Mówi: | Bartosz Szczytowski |
Funkcja: | założyciel |
Firma: | Tsunami Recycling |
Potrzebna zmiana podejścia do gospodarki odpadami. Proponowany system kaucyjny może doprowadzić do wzrostu cen produktów
– System kaucyjny to zła naleciałość z dawnych czasów, kiedy ciężkie opakowania szklane trzeba było zawieźć z powrotem do fabryki. W tej chwili lepszym rozwiązaniem byłoby dobrze gospodarować odpadami i energią, jaką zawierają – mówi Bartosz Szczytowski, założyciel i wiceprezes Tsunami Recycling. Jak ocenia, rozwiązania zaproponowane przez Ministerstwo Środowiska i Klimatu dotyczące wdrożenia w Polsce systemu kaucyjnego w praktyce nie zadziałają i będą stanowić tylko dodatkowe obciążenie finansowe dla konsumentów i producentów. Dlatego zamiast wprowadzać nową opłatę, polski system gospodarki odpadami należałoby najpierw gruntownie zreformować i uszczelnić, a przede wszystkim przestać traktować odpady opakowaniowe jako śmieci, tylko jako surowce do ponownego wykorzystania.
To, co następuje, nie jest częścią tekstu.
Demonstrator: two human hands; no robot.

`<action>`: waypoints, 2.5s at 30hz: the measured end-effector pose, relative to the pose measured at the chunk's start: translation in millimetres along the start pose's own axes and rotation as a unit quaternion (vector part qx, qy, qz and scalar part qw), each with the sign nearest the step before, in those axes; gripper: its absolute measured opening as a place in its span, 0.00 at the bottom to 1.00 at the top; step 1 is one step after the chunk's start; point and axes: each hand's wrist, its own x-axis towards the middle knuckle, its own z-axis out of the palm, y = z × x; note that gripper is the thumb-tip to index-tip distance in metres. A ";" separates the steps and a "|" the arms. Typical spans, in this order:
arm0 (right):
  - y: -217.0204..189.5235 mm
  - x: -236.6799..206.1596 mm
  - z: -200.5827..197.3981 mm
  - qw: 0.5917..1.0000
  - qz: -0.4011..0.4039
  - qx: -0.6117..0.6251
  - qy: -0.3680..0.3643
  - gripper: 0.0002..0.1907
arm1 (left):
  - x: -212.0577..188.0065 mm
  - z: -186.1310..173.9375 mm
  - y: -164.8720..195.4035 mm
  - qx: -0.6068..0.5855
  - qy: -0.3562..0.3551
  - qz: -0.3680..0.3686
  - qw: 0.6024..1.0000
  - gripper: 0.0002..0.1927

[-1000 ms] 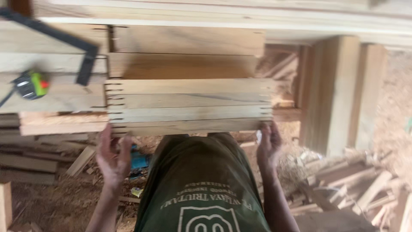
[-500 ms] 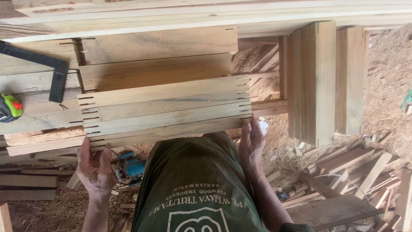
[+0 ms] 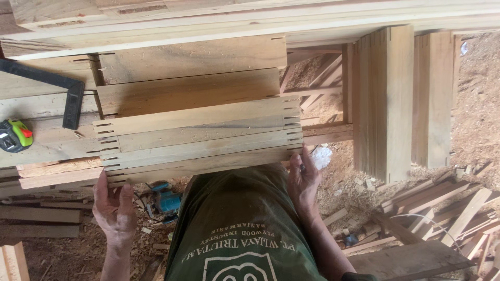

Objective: The person repeatedly picks up wooden planks with notches, places them on a workbench, and uses a square ruler and pencil to mark lines on the wood. The marked planks are then stacked on top of other planks.

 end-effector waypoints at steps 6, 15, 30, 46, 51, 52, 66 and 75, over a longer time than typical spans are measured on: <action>10.3 6.1 -11.7 0.999 0.011 -0.040 -0.026 0.23 | -5.6 -0.9 1.7 -0.002 0.012 -0.027 1.000 0.36; 0.0 186.6 -103.6 0.780 -0.455 -0.400 0.160 0.28 | -4.6 0.1 -0.6 -0.035 0.020 -0.042 0.998 0.37; -118.8 284.5 -92.9 0.611 -0.553 -0.565 0.036 0.26 | 44.3 22.6 86.6 0.031 0.047 0.252 0.966 0.22; -222.1 106.2 20.5 0.769 -0.552 -0.316 -0.063 0.26 | 164.1 179.4 279.2 -0.085 -0.455 -0.057 0.885 0.36; -180.3 222.7 -56.8 0.930 -0.313 -0.135 0.137 0.29 | 187.6 124.8 249.1 0.134 -0.510 0.007 0.850 0.36; -164.6 237.5 -70.4 0.967 -0.219 -0.082 0.098 0.30 | 193.5 117.4 241.7 0.130 -0.532 0.035 0.836 0.39; -60.3 223.6 -23.0 0.965 0.127 -0.033 -0.226 0.23 | 247.8 133.1 179.6 0.371 -0.574 0.012 0.730 0.43; -67.3 253.7 -19.5 0.897 0.172 -0.146 -0.381 0.24 | 245.5 130.3 154.2 0.404 -0.546 0.086 0.729 0.39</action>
– Proponowany przez Ministerstwo Klimatu i Środowiska system kaucyjny to kolejny bubel. Jeśli nie wiadomo o co chodzi, to chodzi o pieniądze. I tu ministerstwo znów się skupia na wyjęciu pieniędzy z kieszeni producentów i konsumentów zamiast z odpadów, z których można by wyciągnąć dużo większe pieniądze. Moim zdaniem to nie zadziała – mówi agencji Newseria Biznes Bartosz Szczytowski.
31 stycznia br. Ministerstwo Klimatu i Środowiska przekazało do konsultacji długo wyczekiwany projekt przepisów, które mają wprowadzić w Polsce system kaucyjny (projekt nowelizacji ustawy o gospodarce opakowaniami i odpadami opakowaniowymi oraz ustawy o odpadach). Obejmie on jednorazowe butelki na napoje z tworzywa sztucznego o pojemności do 3 l oraz szklane butelki wielokrotnego użytku o pojemności do 1,5 l. Przy sprzedaży tego typu produktów ma być pobierana niewielka opłata, którą będzie można odzyskać w momencie zwrotu opakowań.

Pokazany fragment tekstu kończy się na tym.